The “TOTAL” in TOTAL ERROR

The “TOTAL” in TOTAL ERROR Jan S. Krouwer, Ph.D.

Contents • Total Error models including the Westgard model • Glucose meter simulation using the Westgard model • Performance Standards - glucose meter example • How our company specified and evaluated performance

Total Error “The physician thinks rather in terms of total analytical error, which includes both random and systematic components. From his point of view, all types of analytic error are acceptable as long as the total analytic error is less than a specified amount.” Better if the word analytic were dropped Westgard Clin Chem 1974

Total error models 1) TE = systematic error + random error 2) TE = (average) bias + Z x imprecision 1) and 2) are not the same! 1) is true but not very useful 2) is not true but is often very useful

Total error models • TE = (average) bias + Z x imprecision • However the above equation is used and by whomever, it is called the Westgard model* • Typically used 3 ways • Assess performance from a method comparison • Assess performance from QC and set up QC • Set performance specifications *Mandel 1964 book (The statistical analysis of experimental data) predates the Westgard model

The Westgard Model for total error (1) TE = average bias + Z x imprecision is useful but an incorrect (incomplete) model A better model is: (2) TEi = average bias + Z x imprecision + Z x (random interferences)i (1) is used, (2) is ignored, but (2) is still better (2) Lawton WH, Sylvester EA, Young-Ferraro BJ. Statistical comparison of multiple analytic procedures: application to clinical chemistry. Technometrics. 1979;21:397-409

The Westgard Model for total error • With the Westgard model, both assays have the same total error, which can’t be! • Lawton model says the assay on the left has more error.

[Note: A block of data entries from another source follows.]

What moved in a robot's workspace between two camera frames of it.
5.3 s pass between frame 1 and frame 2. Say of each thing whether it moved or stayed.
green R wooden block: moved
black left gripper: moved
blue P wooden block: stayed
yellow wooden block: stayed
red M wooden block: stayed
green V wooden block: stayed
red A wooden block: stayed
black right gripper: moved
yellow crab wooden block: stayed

Total Error Models A fault tree model of total error adds even more terms Krouwer Clin Chem 1991 Krouwer Archives Pathol Lab Med 1992 TE = Z*sd + int. + slope + nonlinearity + drift + sample carryover + reagent carryover + Z*random interferences

Total Error Models • But even these expanded models are incomplete. • They fail to deal with user error, software errors, and some other analytical errors which cannot be easily modeled. • And any model (includes measurement uncertainty) that deals with a multiple of imprecision (e.g. 95% of results) makes no sense – how can TE not be 100%! • The multipliers (Z) must be small enough for TE to be reasonable • If TE accounted for 100% of the results, limits = - infinity to + infinity

Westgard model summary • Westgard model (and its ugly cousin six sigma) are very useful in assessing performance • In spite of not including all TE error sources • But the Westgard model is unsuitable for establishing specifications or judging an assay’s medical acceptability* • Because it does not include all TE error sources *Westgard model can be used to show an assay is medically unacceptable.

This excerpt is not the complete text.